This morning hundreds from the Canberra community gathered to pay tribute to British endurance athlete Mike Hall, who died in the ACT last Friday.
Hall was participating in the Indian Pacific Wheel Race, cycling from Fremantle to Sydney, when he was hit and killed by a car on the Monaro Highway on Friday 31 March. He died at 6.22am at the scene of the accident.
“Nobody goes out to inflict harm on anybody when they hop in their car or on their bike,” said Pedal Power ACT’s John Armstrong.
“There is a driver out there who is also grieving as a result of this tragedy.”
Hundreds came together in the spirit of support and solidarity to pay tribute to Mike Hall at dawn on the shores of Lake Burley Griffin. There were cyclists and dot watchers, people who knew Mike Hall and many who had never met him. Most who were there to pay their respects knew Mike Hall as a dot on a computer screen, moving from left to right across the map of Australia.
“I know to you he was a hero, but to me, he was just my baby,” said Mike Hall’s mother in a message read by British Deputy High Commissioner Ingrid Southward at the remembrance event. “He would not have liked all of this fuss, because all he was doing was ‘his thing’. The thing he enjoyed the most was riding his bike.”
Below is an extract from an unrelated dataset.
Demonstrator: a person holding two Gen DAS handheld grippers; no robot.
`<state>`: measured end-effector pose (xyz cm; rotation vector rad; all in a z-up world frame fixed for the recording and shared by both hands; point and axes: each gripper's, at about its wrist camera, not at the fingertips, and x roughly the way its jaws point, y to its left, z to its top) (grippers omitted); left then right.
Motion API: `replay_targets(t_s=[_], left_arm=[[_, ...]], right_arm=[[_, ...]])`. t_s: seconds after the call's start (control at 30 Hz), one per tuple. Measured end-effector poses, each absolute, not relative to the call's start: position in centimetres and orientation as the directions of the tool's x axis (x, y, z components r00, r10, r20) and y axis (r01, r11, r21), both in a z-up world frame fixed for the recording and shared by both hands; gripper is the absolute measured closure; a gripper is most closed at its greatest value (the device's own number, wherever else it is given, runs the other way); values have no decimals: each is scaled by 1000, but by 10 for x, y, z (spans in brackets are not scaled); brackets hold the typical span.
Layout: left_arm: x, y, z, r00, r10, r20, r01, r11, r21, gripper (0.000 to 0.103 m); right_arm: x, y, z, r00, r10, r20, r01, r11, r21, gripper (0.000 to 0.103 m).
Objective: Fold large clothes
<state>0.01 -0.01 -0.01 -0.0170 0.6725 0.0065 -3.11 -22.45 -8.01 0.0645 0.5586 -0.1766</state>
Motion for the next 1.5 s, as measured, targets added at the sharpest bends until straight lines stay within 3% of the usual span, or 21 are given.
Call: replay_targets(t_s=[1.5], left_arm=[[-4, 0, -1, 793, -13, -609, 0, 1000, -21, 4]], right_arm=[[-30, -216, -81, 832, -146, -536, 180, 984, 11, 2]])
The cycling community worldwide has expressed grief at the loss of such a well-respected endurance athlete, and we in the ACT cycling community were particularly affected by the proximity of the tragedy. It was important to gather together and share our communal sorrow.
“For many of us who came across it almost by chance, and followed those dots, we are very saddened by his death, and today was very important for us to get together and mark his passing,” said Stephen Hodge of the Cycling Promotion Fund.
“He represents in his tragic death something we all feel very acutely, and that is our vulnerability on the roads.”
We like to think of ourselves as a bike-friendly place, so what happened last Friday morning made a lot of people step back and consider just what riding on Australian roads means now – to us and to the rest of the world.
“It really is a reminder of how even the most experienced person is vulnerable on a bike,” said Jane Seaborn of cycling safety organisation the Amy Gillett Foundation.
“The importance of sharing the road, leaving sufficient space when overtaking and obeying the road rules cannot be stressed enough,” said John Armstrong.
“Everybody should expect the right to get home safely, irrespective of which mode of transport they choose.”
Mike Hall’s partner sent a statement to the gathering from Britian:
“The best tribute we can pay to Mike is to ride our bikes as often as possible, be respectful and responsible on the road and strive for the day when our roads are safe places for everyone to share.”